Germany’s first response to all this should be to focus on developing a better understanding of investment flows. How to deal with the localization of production of certain sectors in foreign markets is a broader issue, which a single screening instrument cannot fully address. It is also politically sensitive, as politicians would have to walk a tight rope between keeping jobs at home and restricting investments into China—effectively a form of capital controls. Then again, understanding investment flows is an increasingly important capability amid rising geopolitical tensions.
China is uniquely able to harness the data of its globally interconnected economy. The US for its part is trying to understand the critical dependencies and bottlenecks of its economy better. The now proposed rule provides the US Treasury with the possibility to use information gathered for security relevant exceptions.
The EU has started to try and catch up. Member states are supposed to monitor outbound investments for one year to get a better picture. The European Commission has already acknowledged that the data it gathered previously lacks clarity on the technologies and sufficiently granular detail on the transactions. Whether member states can do better remains to be seen, but they will probably draw on questionnaires or direct enquiries with companies themselves. This is capacity intensive, subject to businesses’ willingness to share data, and potentially raises security concerns over sensitive data sharing.
At the same time, good policymaking requires reliable and up-to-date data. The current pace at which policy discussions on outbound investment screening in Germany are happening is too slow. US pressure is likely to increase further and German businesses are left in the air over their operations in China and other markets, since the potential risks emanating thereof are yet to be defined politically. All this makes half-baked policy solutions more likely.

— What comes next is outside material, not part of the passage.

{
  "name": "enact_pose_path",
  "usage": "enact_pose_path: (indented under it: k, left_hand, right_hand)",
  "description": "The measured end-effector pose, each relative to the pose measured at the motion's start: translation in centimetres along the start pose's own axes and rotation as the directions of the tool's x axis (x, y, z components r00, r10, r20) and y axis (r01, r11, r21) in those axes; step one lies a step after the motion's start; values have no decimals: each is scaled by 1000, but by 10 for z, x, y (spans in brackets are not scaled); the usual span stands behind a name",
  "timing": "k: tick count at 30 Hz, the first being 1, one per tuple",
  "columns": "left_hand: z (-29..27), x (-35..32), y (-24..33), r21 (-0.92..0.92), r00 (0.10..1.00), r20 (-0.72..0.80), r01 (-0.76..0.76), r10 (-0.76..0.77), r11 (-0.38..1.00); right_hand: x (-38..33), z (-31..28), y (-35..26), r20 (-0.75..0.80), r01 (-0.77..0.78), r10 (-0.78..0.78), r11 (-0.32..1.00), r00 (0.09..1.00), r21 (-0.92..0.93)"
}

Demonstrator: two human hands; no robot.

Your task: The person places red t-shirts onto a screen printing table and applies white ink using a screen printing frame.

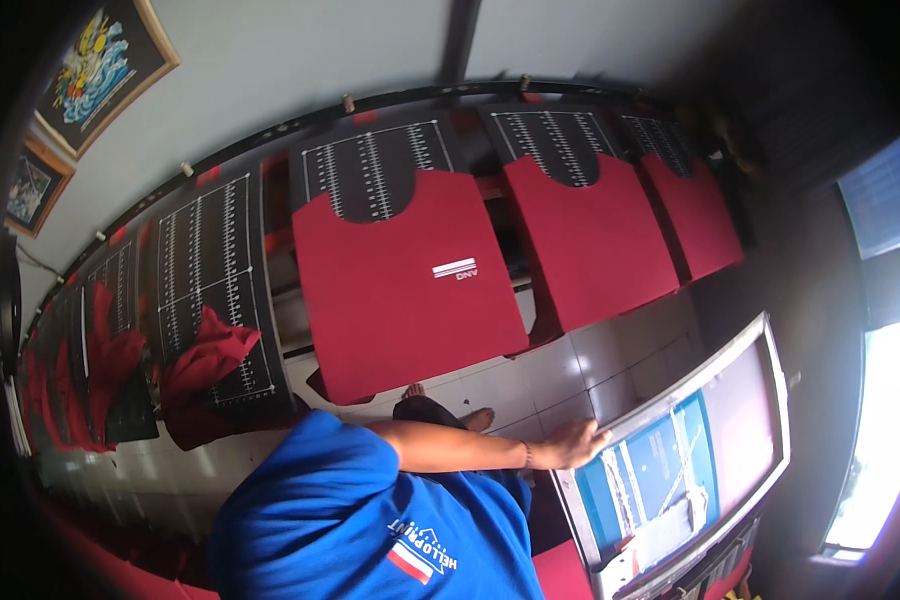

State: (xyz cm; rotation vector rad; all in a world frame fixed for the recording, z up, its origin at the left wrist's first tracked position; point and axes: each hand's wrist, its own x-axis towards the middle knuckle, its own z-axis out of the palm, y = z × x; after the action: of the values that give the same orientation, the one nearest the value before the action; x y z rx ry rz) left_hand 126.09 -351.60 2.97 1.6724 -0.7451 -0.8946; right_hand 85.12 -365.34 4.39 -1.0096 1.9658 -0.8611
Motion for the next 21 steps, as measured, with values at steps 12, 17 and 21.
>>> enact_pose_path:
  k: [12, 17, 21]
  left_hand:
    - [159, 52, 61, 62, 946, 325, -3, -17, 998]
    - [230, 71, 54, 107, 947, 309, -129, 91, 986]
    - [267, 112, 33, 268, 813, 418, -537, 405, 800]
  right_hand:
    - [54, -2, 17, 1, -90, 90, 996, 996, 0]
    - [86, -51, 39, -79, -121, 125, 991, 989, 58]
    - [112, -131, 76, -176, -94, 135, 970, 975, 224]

Germany should, therefore, start a parallel endeavor to build a secure and efficient system of gathering firm-level data on (critical) transactions. Instead of capacity intensive monitoring, it could be more effective to draw on the financial sector’s compliance experience and the Bundesbank’s monitoring capacities. Germany’s central bank already gathers outbound investment data, however, with a different objective. It could be the right intermediary between the federal government and the financial sector to store this sensitive non-public data, given its mandate of independence. Such an approach would have to be based on a legally binding and thoroughly agreed typology for parameters that compliance structures would have to focus on and ensure that information is encrypted in a way that no party can see the full data, except for in cases of concern. The underlying digital infrastructure must meet maximum security standards of international banking practice.
Establishing a system for better economic data will not solve the pressing political questions, but it would at least enable policymakers to make better-informed decisions in the future—be it a decision for a mechanism that restricts certain outbound investments or against it.
Filip Medunić is a Research Fellow for Geoeconomics at the German Council on Foreign Relations (DGAP) in Berlin.